Work to be completed: As the lines appear below, please set them down exactly, starting at the first and finishing with the one containing "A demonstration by".

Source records
═══

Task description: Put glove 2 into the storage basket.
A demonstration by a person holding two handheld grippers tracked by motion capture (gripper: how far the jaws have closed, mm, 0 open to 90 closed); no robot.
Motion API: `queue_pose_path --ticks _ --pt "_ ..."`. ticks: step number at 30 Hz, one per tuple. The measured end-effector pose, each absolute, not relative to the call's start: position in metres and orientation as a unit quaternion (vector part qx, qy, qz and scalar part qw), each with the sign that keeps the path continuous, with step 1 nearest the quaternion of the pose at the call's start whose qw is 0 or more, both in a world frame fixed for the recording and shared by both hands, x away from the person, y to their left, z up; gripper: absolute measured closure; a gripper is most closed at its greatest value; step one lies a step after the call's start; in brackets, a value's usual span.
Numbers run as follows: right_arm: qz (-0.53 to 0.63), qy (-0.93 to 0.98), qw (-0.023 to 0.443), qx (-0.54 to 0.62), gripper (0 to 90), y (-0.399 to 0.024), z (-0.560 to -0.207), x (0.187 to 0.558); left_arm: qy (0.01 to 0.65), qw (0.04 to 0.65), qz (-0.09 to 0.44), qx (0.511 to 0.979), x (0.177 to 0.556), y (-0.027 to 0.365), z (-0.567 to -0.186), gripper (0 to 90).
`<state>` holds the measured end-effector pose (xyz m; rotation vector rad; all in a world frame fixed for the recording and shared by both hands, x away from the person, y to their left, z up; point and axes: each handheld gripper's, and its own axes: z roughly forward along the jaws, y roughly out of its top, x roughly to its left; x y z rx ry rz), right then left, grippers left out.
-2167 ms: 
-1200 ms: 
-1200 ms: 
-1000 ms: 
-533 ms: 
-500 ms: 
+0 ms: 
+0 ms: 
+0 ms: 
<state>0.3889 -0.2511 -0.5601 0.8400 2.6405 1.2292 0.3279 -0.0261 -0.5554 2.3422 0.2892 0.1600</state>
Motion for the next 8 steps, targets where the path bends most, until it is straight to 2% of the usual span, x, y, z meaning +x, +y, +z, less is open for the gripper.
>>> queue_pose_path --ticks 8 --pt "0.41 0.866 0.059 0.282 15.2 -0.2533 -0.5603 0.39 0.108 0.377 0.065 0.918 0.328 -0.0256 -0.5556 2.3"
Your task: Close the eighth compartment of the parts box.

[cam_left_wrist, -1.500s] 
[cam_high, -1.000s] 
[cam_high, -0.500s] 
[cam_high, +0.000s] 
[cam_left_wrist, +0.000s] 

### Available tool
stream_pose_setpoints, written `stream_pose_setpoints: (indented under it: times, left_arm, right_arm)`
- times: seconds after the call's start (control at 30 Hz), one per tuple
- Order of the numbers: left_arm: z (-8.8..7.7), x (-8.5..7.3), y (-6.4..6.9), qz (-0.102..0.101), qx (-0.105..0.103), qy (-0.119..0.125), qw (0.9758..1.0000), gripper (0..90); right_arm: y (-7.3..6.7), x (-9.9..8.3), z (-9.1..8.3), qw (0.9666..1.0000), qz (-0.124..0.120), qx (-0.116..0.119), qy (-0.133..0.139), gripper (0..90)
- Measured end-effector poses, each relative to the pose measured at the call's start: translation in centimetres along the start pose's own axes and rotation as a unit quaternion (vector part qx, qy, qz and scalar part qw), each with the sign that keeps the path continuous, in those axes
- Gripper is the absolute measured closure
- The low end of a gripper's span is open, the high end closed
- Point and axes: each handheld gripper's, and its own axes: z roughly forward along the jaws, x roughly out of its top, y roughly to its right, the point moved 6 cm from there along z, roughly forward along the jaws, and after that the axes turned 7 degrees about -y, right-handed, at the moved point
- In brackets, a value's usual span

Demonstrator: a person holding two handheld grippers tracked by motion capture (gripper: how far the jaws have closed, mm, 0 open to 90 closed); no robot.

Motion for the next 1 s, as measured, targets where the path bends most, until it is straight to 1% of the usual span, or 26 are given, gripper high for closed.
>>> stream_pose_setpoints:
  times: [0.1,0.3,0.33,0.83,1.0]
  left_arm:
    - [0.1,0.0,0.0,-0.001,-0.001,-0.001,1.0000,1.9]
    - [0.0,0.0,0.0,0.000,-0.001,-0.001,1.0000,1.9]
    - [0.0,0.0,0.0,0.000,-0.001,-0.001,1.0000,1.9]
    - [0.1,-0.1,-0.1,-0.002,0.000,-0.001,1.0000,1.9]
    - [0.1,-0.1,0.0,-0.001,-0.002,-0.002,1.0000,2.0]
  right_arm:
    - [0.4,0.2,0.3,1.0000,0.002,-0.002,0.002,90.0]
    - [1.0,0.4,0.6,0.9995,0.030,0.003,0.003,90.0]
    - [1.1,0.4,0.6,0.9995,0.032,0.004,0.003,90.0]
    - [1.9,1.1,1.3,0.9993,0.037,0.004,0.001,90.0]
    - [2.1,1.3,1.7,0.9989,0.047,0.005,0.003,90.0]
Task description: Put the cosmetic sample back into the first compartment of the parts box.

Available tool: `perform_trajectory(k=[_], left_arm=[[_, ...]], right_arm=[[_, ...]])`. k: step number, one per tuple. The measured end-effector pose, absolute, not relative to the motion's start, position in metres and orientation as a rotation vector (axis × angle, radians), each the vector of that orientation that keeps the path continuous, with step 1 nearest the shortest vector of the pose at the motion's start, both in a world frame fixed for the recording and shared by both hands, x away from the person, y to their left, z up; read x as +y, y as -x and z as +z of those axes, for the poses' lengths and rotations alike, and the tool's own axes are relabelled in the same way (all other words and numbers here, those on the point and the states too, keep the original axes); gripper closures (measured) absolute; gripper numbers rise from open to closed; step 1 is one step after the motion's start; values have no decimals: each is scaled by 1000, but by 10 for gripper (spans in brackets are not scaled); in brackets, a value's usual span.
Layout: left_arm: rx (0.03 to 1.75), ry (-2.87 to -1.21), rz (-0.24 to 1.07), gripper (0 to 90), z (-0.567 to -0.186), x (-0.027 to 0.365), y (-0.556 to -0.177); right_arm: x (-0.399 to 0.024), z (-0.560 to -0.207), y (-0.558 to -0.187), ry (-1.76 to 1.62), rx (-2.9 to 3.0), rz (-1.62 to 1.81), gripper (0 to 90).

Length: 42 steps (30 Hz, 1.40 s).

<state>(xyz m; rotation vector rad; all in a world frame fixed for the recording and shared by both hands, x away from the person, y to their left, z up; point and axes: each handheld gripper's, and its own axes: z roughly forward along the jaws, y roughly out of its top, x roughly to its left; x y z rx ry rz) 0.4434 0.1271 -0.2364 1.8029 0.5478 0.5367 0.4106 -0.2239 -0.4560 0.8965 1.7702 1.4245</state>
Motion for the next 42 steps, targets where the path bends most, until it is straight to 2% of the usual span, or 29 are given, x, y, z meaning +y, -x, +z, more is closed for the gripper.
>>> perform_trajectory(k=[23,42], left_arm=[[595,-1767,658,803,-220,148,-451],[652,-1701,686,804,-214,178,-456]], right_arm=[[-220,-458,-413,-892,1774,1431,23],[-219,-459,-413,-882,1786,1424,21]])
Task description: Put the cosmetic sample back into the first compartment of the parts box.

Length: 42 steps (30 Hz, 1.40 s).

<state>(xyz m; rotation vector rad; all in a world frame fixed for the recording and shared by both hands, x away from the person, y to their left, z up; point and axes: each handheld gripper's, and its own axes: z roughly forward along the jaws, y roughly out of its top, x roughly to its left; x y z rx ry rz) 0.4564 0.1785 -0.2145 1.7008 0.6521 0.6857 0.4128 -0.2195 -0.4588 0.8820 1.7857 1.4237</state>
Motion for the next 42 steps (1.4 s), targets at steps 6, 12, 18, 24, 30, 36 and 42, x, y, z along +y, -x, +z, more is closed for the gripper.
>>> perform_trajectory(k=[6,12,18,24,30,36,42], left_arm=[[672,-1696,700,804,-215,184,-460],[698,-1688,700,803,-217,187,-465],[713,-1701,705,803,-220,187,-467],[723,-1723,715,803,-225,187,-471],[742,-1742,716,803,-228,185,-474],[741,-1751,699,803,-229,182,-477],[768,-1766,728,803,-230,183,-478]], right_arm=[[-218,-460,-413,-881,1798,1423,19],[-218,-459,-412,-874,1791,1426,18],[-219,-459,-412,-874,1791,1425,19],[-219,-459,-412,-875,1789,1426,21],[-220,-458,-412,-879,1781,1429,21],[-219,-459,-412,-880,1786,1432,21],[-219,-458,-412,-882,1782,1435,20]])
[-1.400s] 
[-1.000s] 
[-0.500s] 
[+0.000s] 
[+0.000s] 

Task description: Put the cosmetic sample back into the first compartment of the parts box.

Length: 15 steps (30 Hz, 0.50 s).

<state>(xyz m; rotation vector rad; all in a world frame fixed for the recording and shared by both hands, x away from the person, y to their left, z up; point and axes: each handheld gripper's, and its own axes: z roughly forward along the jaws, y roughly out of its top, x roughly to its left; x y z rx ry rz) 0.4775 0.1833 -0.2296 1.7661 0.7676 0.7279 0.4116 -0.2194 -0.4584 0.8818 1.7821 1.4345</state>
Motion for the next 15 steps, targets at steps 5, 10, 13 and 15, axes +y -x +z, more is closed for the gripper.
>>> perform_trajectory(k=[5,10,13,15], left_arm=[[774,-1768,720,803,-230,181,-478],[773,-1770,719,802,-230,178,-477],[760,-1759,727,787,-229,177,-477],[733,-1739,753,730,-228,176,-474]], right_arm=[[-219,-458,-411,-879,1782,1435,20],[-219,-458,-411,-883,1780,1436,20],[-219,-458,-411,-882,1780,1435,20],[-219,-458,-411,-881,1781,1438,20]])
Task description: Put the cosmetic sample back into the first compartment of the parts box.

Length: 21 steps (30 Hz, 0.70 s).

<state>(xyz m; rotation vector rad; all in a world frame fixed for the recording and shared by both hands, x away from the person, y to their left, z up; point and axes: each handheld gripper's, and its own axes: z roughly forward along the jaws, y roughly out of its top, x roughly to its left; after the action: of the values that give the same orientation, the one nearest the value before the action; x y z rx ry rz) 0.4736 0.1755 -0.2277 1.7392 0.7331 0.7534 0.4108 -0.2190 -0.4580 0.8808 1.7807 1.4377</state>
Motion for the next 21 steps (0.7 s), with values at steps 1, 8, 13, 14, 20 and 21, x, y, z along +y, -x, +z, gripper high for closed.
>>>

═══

Task output:
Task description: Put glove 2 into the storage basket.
A demonstration by a person holding two handheld grippers tracked by motion capture (gripper: how far the jaws have closed, mm, 0 open to 90 closed); no robot.

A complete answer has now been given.